What the exercise asks – Exact reproduction required: the lines below from the line with "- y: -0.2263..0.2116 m" to the line with "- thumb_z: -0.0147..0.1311", both ends included, and no others.

** Opening Exercise material block **

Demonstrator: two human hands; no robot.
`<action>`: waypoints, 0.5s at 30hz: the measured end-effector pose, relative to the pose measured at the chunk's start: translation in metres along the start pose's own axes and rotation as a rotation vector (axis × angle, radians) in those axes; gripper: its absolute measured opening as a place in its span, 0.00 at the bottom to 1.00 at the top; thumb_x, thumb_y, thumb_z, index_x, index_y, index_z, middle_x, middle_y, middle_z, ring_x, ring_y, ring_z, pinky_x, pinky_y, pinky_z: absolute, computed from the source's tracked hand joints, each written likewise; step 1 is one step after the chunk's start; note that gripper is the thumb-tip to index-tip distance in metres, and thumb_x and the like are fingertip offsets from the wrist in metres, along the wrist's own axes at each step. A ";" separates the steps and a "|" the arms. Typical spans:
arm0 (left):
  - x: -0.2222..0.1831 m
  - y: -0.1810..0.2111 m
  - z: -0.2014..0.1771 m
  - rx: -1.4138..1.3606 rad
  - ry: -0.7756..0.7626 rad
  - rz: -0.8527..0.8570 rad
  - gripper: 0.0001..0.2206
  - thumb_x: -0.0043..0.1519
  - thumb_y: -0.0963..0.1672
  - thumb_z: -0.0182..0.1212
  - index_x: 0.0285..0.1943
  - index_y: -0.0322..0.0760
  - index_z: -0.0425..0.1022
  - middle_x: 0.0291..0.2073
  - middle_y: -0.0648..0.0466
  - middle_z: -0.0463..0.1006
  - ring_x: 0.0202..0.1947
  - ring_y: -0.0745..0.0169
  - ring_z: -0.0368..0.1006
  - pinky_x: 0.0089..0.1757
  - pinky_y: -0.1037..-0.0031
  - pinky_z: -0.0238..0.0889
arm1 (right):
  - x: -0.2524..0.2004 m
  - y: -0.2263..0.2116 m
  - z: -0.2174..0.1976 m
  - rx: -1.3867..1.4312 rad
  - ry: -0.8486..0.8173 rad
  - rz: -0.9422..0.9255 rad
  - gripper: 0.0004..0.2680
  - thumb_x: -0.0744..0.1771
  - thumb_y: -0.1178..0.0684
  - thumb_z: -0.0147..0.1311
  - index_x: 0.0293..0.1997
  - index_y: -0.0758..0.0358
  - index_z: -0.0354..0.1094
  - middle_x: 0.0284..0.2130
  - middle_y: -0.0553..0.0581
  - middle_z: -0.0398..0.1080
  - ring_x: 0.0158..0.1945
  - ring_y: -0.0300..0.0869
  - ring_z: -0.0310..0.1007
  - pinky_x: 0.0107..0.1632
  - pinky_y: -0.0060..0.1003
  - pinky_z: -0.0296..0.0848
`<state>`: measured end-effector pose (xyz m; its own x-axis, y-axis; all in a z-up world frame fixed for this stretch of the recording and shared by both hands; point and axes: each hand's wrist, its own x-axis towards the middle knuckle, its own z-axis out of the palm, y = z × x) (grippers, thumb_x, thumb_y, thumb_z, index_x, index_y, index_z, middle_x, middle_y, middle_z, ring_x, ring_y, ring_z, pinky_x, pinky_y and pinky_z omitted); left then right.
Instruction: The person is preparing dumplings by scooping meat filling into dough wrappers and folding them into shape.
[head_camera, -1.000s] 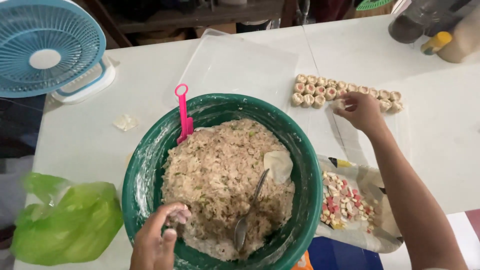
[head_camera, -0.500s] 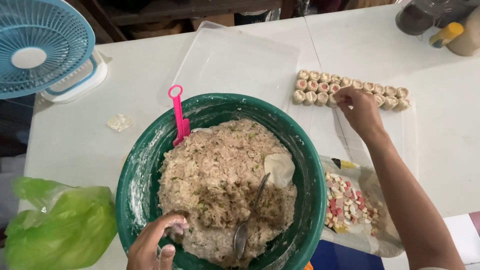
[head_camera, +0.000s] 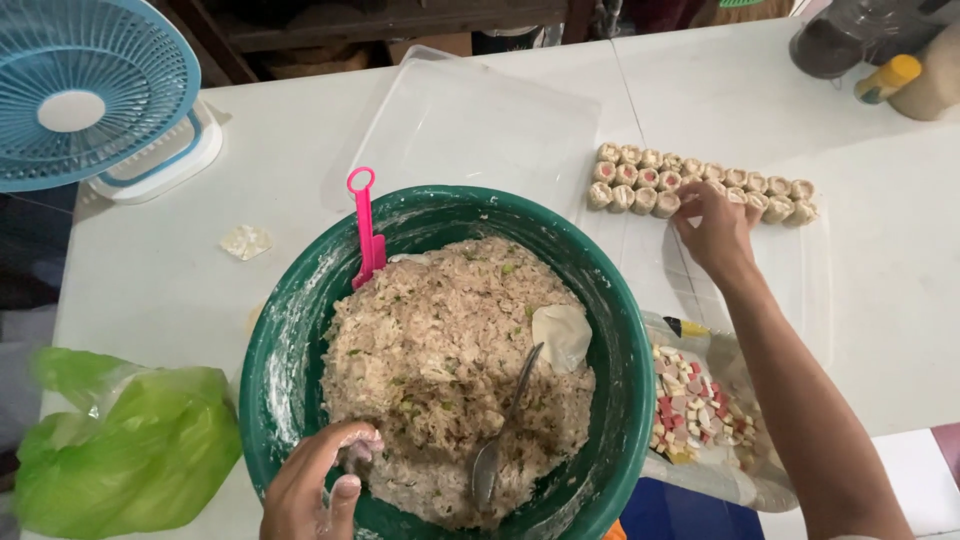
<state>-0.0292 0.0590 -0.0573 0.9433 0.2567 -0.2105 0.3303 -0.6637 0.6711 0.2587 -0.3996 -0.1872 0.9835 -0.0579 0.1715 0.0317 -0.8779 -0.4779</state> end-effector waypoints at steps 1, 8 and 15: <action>0.002 -0.002 0.000 -0.003 0.002 0.002 0.30 0.57 0.62 0.34 0.48 0.54 0.83 0.41 0.63 0.85 0.45 0.63 0.80 0.45 0.64 0.70 | -0.004 -0.004 -0.005 -0.002 0.003 -0.002 0.09 0.66 0.59 0.60 0.51 0.59 0.71 0.35 0.50 0.79 0.46 0.45 0.77 0.59 0.56 0.48; 0.009 -0.012 0.002 0.041 -0.040 0.159 0.27 0.60 0.60 0.39 0.50 0.49 0.80 0.42 0.61 0.85 0.43 0.61 0.80 0.45 0.64 0.70 | -0.009 -0.052 -0.037 -0.273 0.095 -0.176 0.15 0.65 0.64 0.56 0.58 0.57 0.72 0.48 0.64 0.77 0.48 0.56 0.76 0.57 0.57 0.46; 0.022 0.014 -0.003 0.187 -0.253 0.259 0.30 0.62 0.62 0.39 0.57 0.44 0.75 0.50 0.59 0.81 0.50 0.60 0.77 0.51 0.61 0.67 | -0.052 -0.161 -0.097 -0.168 0.099 -0.524 0.08 0.67 0.57 0.61 0.52 0.58 0.76 0.47 0.59 0.77 0.51 0.50 0.72 0.54 0.50 0.50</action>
<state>-0.0038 0.0578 -0.0507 0.9667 -0.1010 -0.2352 0.0591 -0.8061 0.5888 0.1853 -0.3014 -0.0351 0.8222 0.3692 0.4332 0.4748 -0.8647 -0.1642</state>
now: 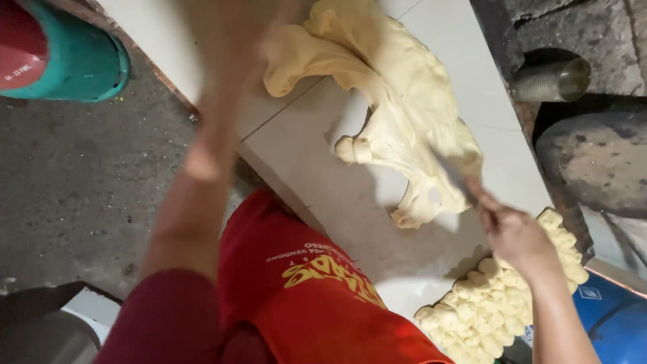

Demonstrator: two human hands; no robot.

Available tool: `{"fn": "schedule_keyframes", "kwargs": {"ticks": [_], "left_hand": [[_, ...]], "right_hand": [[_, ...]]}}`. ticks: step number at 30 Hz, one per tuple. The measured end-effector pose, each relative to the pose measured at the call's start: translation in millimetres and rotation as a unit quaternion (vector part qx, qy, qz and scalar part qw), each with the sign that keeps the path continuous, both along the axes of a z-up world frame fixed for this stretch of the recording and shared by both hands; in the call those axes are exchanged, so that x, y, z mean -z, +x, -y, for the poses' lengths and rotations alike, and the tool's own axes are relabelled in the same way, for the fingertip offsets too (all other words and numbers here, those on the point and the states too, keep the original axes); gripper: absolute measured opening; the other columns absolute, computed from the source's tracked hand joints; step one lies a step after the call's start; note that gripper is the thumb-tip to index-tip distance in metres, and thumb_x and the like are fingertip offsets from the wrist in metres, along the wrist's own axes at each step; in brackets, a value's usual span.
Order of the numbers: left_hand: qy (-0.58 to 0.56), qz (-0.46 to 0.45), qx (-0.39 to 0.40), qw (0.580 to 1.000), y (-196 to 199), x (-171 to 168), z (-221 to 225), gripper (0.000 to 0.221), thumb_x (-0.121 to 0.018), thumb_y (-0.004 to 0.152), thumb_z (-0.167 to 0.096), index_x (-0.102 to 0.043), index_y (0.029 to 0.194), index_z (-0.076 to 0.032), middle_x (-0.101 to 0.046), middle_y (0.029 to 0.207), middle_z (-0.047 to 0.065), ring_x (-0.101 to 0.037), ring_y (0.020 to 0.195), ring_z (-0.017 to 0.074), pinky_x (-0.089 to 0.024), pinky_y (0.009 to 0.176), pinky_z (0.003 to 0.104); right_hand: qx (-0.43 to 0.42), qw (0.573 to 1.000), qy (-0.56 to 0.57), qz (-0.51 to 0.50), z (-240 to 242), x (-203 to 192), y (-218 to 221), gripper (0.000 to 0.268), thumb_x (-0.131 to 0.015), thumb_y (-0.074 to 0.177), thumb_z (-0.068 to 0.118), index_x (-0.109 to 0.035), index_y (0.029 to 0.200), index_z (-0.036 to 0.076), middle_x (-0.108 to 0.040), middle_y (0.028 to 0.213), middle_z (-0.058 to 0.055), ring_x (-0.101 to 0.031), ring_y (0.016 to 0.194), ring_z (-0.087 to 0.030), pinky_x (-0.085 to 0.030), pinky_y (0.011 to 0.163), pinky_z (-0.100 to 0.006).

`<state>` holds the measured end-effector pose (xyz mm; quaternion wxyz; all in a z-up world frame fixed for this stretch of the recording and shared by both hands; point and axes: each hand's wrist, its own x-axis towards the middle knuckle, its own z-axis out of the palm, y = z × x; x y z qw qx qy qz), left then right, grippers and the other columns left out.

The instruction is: Cutting dough into strips and rolling them into small balls on a table

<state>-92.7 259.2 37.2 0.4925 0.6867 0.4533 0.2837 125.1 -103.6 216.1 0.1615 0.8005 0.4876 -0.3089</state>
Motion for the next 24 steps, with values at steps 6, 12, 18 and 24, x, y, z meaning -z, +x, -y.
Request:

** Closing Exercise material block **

Task solution –
  - y: -0.2263..0.2116 m
  - z: -0.2174..0.1976 m
  - rx: -1.3867..1.4312 rad
  - ry: -0.8486..0.8173 rad
  - rz: -0.9422..0.9255 rad
  - gripper: 0.0004..0.2680
  - thumb_x: -0.0744..0.1771
  - thumb_y: -0.1178..0.0684
  - thumb_z: -0.0147..0.1311

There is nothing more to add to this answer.